|Group:||Group I (dsDNA)|
Mimiviridae is a family of viruses. Amoeba and other protists serve as natural hosts. The family is divided in 3 subfamilies. Viruses in this family belong to the nucleocytoplasmic large DNA virus clade (NCLDV).
The first member of this family—the Mimivirus—was discovered in 2003.

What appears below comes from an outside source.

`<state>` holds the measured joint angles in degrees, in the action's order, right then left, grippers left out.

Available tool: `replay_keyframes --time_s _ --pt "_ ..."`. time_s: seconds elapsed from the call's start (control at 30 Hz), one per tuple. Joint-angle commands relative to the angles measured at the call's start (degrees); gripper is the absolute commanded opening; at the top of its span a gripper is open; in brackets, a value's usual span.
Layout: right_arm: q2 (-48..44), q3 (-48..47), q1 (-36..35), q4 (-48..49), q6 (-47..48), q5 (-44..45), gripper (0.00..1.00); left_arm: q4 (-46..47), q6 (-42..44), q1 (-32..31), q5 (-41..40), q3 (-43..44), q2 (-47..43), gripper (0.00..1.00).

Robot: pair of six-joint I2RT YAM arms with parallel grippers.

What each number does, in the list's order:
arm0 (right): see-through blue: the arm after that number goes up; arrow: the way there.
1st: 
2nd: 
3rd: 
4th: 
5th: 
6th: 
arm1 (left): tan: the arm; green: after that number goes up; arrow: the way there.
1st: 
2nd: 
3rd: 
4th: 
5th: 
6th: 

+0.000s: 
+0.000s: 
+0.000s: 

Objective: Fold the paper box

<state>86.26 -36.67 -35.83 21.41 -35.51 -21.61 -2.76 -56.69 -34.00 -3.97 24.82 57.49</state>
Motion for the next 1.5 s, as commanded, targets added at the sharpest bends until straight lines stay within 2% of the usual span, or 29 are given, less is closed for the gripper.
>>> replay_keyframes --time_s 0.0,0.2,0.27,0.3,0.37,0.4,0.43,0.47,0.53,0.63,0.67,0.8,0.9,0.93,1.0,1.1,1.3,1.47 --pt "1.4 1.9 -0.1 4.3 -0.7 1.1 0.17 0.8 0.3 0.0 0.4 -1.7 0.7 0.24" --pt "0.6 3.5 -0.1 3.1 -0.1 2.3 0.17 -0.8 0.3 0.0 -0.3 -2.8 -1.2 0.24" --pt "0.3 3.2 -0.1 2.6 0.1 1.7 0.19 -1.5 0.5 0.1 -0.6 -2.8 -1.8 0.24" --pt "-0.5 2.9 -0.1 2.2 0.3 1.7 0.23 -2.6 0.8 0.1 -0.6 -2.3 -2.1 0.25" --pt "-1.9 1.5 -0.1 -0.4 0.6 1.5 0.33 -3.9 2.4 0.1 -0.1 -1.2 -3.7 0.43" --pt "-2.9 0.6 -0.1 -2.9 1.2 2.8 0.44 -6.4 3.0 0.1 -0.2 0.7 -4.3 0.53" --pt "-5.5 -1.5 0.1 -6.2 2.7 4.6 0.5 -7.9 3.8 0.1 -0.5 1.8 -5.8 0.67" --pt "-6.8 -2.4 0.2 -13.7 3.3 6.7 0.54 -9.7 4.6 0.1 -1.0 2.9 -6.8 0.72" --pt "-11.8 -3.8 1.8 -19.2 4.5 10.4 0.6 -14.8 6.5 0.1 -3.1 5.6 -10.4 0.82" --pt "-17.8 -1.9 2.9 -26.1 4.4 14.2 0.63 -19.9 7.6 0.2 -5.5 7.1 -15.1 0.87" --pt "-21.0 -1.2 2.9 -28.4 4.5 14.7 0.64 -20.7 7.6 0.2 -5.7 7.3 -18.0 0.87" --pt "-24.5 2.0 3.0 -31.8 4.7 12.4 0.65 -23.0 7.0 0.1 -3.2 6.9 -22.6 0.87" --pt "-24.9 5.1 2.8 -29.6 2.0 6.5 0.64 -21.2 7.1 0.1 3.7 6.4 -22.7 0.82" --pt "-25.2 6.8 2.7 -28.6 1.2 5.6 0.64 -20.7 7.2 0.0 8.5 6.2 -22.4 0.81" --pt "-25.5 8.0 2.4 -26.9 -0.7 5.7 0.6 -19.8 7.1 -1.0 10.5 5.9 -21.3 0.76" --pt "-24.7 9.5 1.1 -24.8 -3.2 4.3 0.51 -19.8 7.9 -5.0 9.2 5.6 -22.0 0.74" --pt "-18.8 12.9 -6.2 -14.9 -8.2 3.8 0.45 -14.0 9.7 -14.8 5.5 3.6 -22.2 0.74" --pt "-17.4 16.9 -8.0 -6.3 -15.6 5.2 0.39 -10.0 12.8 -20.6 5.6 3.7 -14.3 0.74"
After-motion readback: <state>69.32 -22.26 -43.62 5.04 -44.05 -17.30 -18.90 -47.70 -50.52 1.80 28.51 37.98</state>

The genus is currently divided into three subfamilies. One subfamily (Mimivirus) is divided into three "lineages": A (includes Acanthamoeba polyphaga Mimivirus, Samba virus), B (includes Moumouvirus) and C (includes Courdo7, Courdo 11, LBA111, Megavirus chilensis and Terra1). The majority of Mimiviridaes appear to be Mimiviruses. The second subfamily (Cafeteriavirus) includes the Cafeteria roenbergensis virus. The Klosneuvirinae have been proposed as a third subfamily and are divided into four "lineages": Klosneuvirus, Indivirus, Catovirus and Hokovirus.
Viruses in Mimiviridae have icosahedral and round geometries, with between T=972 and T=1141, or T=1200 symmetry. The diameter is around 400 nm, with a length of 125 nm. Genomes are linear and non-segmented, around 1200kb in length. The genome has 911 open reading frames.
|Genus||Structure||Symmetry||Capsid||Genomic arrangement||Genomic segmentation|
|Mimivirus||Icosahedral||T=972-1141 or T=1200 (H=19 +/- 1, K=19 +/- 1)||Linear||Monopartite|
Replication follows the DNA strand displacement model. DNA-templated transcription is the method of transcription. Amoeba serve as the natural host.
|Genus||Host details||Tissue tropism||Entry details||Release details||Replication site||Assembly site||Transmission|
Within the genome of Lentille virus integrated genome of a virophage (Sputnik 2) and a transpoviron—a mobile genetic element—have been reported. Transpovirons are linear DNA elements of about 7 kilobases that encompass six to eight protein coding genes, two of which are homologous to virophage genes. Broad spectrum of mimiviridae virophage allows its isolation using a mimivirus reporter.
Mimiviruses have been associated with pneumonia but their significance if any is currently unknown. The only virus of this family isolated from a human to date is LBA 111. Mimivirus has also been implicated in rheumatoid arthritis.